Select members from the MacLachlan College Chess Club attended Rotherglen's Chess for Charity Tournament where they competed against other independent schools in the area. MacLachlan sent two teams: an Intermediate Team (Gayan, Philip, Tianyi, Josh and Carter) and a Junior Team (Andy, Jackson, Jun, Omar and Henry). The teams completed the round robin matches landing the Intermediate Team in 1st place and the Junior team in 3rd place, sending both teams to the playoffs. After nine rounds of chess, the Junior Boys Team was defeated in the semi-finals, finishing the tournament in 4th place out of 12 competing schools, an accomplishment of which they should be very proud! After tying with their opponents, the Intermediate Team went through the semi-final round thanks to their stellar round robin record and went on to sweep the final matches, bringing home MacLachlan the gold medal! Congratulations go out to all members of the Chess Club for their dedication and enthusiasm all year long! A special thank you also goes out to Mrs. Tomasik, our Chess Team coach.
MacLachlan students are active participants in The Forrest of Reading, Canada's largest recreational reading program. This initiative of the Ontario Library Association offers 8 reading levels to encourage the love of reading in people of all ages. The Forrest helps celebrate Canadian books, authors, publishers and illustrators. More than 250,000 Canadian students are engaged annually.
Our school librarian, Mrs. Brezina, arranged for Blue Spruce nominated author Kari-Lynn Winters to come to the school where she spoke to the K-2 students who are currently reading the Blue Spruce books. Her nominated book this year is called FrenchToast. Kari-Lynn gave an enjoyable and interactive presentation to our young readers and signed books afterwards for those who had pre-purchased.
Recently the Grade 7 classes were privileged to participate in conducting four different experiments with the Scientists in School program. All of the experiments were focused around our current unit, Matter (the study of chemistry).
We first reviewed a few elements and different types of matter, for example pure substances. We were given four different tubes with different “mystery items” and we needed to use magnets and a magnifying glasses to figure out if they were mechanical mixtures or solutions. Then we were challenged to guess what was inside the tubes.
Next we completed an experiment in which we were given rubbing alcohol, water and oil as well as sugar mixed with different food colouring. We placed a small amount of the sugar and food colouring mixture into the rubbing alcohol, the oil and water all in separate containers. We mixed these items and examined them to see if the sugar, food colouring or both had mixed into the liquid. Then we mixed all the mixtures together. This was probably one of our favourite activities (even though it wasn’t really planned). We mixed all of our different colours together. Then we turned off all the overhead lights and put a few flash lights under our mixture. This was very exciting as the mixture turned into a sort of lava lamp.
Our third experiment was to separate four different unknown materials using different methods. One example of how we did this was by filling a beaker with water and picking out whatever floated; however, there was another element which then dissolved - salt.

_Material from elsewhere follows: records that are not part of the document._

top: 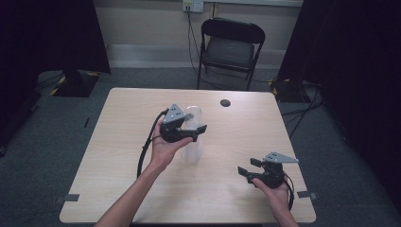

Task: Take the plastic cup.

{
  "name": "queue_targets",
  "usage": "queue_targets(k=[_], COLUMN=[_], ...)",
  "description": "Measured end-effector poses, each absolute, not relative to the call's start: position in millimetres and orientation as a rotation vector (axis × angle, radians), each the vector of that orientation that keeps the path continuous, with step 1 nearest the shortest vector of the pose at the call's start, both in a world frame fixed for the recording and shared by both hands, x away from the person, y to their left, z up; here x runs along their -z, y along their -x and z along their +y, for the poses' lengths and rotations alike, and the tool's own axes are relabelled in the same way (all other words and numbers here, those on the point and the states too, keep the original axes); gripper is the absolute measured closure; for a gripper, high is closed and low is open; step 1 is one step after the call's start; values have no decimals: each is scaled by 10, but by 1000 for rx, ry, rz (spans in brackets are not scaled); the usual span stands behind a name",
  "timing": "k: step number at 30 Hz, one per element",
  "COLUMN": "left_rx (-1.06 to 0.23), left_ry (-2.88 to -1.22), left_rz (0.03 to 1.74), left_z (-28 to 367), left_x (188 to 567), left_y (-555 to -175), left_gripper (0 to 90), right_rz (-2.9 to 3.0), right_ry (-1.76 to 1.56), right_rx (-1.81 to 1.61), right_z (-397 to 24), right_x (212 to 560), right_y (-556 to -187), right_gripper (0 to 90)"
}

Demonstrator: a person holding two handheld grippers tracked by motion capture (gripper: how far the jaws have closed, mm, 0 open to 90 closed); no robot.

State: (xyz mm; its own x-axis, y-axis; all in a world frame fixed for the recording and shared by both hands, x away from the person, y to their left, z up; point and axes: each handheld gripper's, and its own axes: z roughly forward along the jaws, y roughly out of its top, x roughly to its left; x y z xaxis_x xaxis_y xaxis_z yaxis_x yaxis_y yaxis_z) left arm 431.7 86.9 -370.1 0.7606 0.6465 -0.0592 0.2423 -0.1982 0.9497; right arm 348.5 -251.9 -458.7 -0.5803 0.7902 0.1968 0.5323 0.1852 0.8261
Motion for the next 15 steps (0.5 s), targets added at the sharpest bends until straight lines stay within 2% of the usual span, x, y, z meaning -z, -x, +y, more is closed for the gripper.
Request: queue_targets(k=[15], left_rx=[-437], left_ry=[-1725], left_rz=[662], left_z=[890], left_x=[3531], left_y=[-4242], left_gripper=[320], right_rz=[2192], right_ry=[-1258], right_rx=[-1349], right_z=[-2515], right_x=[4588], right_y=[-3485], right_gripper=[298])
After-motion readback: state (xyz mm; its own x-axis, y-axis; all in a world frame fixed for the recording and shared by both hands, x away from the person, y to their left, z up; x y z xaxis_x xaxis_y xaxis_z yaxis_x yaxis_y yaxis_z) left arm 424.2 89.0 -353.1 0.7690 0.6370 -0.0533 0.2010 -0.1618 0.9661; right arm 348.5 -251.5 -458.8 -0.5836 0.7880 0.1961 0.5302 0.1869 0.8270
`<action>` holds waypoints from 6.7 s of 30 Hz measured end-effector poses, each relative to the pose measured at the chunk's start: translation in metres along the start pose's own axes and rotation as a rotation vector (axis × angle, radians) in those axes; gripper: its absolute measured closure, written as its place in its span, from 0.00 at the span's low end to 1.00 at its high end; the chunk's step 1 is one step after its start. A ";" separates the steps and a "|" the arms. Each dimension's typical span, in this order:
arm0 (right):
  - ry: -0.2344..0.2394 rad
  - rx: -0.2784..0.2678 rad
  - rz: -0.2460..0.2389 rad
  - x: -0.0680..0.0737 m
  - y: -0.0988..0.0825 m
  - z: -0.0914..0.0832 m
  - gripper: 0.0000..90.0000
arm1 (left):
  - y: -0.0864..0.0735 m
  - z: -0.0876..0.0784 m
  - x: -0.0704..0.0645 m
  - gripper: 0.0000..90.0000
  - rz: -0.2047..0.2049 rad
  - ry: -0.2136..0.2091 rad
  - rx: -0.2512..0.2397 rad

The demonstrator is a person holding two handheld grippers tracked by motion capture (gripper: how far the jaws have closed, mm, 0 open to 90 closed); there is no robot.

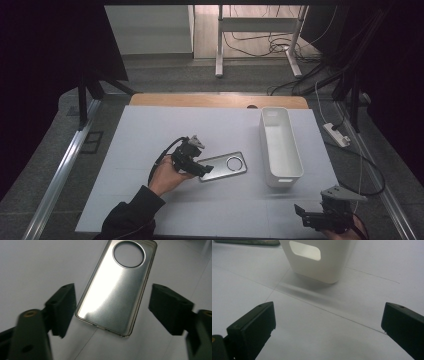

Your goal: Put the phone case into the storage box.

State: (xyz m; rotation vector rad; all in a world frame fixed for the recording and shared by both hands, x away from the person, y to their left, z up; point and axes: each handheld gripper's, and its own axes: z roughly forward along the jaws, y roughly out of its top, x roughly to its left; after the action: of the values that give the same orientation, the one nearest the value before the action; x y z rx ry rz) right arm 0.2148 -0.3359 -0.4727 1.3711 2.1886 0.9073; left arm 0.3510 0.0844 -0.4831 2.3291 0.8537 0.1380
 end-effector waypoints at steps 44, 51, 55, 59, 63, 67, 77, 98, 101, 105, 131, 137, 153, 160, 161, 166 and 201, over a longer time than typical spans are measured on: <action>-0.006 0.008 -0.024 0.002 0.000 0.001 0.01 | -0.020 0.032 -0.004 0.99 0.044 -0.059 0.087; -0.008 0.010 -0.029 0.003 0.000 0.000 0.01 | -0.022 0.031 -0.013 0.99 0.040 -0.064 0.094; -0.009 0.010 -0.029 0.003 0.000 0.000 0.01 | -0.022 0.031 -0.017 0.99 0.037 -0.071 0.094; -0.010 0.011 -0.030 0.003 0.000 0.000 0.01 | -0.022 0.032 -0.024 0.99 0.029 -0.084 0.095; -0.010 0.011 -0.030 0.003 0.000 0.001 0.01 | -0.022 0.034 -0.030 0.99 0.019 -0.097 0.095; -0.011 0.012 -0.032 0.003 0.000 0.001 0.01 | -0.021 0.035 -0.035 0.99 0.016 -0.112 0.095; -0.011 0.014 -0.036 0.003 0.000 0.001 0.01 | -0.018 0.039 -0.046 0.99 0.015 -0.124 0.100; -0.009 0.015 -0.034 0.003 0.000 0.001 0.01 | -0.002 0.007 -0.030 0.98 0.007 -0.038 0.038; -0.010 0.016 -0.032 0.003 0.000 0.001 0.01 | -0.001 0.006 -0.025 0.92 -0.011 -0.028 0.037; -0.009 0.016 -0.032 0.003 0.000 0.001 0.01 | -0.001 0.005 -0.020 0.79 -0.017 -0.003 0.041; -0.009 0.016 -0.031 0.003 0.000 0.001 0.01 | 0.004 -0.002 0.011 0.00 -0.066 0.059 0.102; -0.009 0.016 -0.032 0.003 0.000 0.001 0.01 | 0.006 0.001 0.008 0.00 -0.039 0.073 0.107; -0.007 0.016 -0.034 0.003 0.000 0.001 0.01 | 0.001 0.032 0.003 0.00 -0.022 0.071 0.159; -0.005 0.015 -0.035 0.003 0.000 0.001 0.01 | -0.003 0.042 0.003 0.00 -0.006 0.078 0.186; -0.005 0.015 -0.035 0.003 0.000 0.001 0.01 | -0.003 0.043 0.003 0.00 -0.004 0.080 0.189; -0.005 0.017 -0.035 0.003 0.000 0.001 0.01 | -0.005 0.049 0.003 0.00 -0.010 0.083 0.210; -0.004 0.021 -0.038 0.004 0.000 0.002 0.01 | -0.006 0.033 0.009 0.99 -0.074 -0.030 0.175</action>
State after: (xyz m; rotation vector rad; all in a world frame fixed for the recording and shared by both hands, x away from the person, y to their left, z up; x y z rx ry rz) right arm 0.2145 -0.3321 -0.4736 1.3347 2.2193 0.8690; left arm 0.3646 0.0759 -0.5140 2.4499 0.9702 -0.0030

This all led to our final experiment: cleaning an oil leak. The salt water was supposed to simulate an ocean. We transferred the water from our beakers into a tupperware which would allow a greater surface area on the top. Then our scientist, Chelsea, poured some oil into the tupperware and we were given three to four different methods to clean it up. This showed us what could help our environment especially as oil leaks are becoming more and more common.
I think I speak for everyone in our classes when I say that we had a lot of fun exploring more about matter in our very educational Scientists in School program!
During the last week of March, the Grade 7-12 Math classes visited DeCode Adventures to participate in room escapes and team building activities. Students put their critical thinking, logical reasoning and problem-solving skills to the test when collaborating with their team to develop a plan to escape their respective rooms. The team building workshops that followed forced groups to see things from differing perspectives and also gave students the opportunity to use creativity in designing a device to perform a specified task. After the trip, students reflected on the experience and made connections with their math classes by realizing the importance of executing problem-solving steps in the appropriate order to be successful and the need for clear communication when working towards a solution with a group of differing thinkers.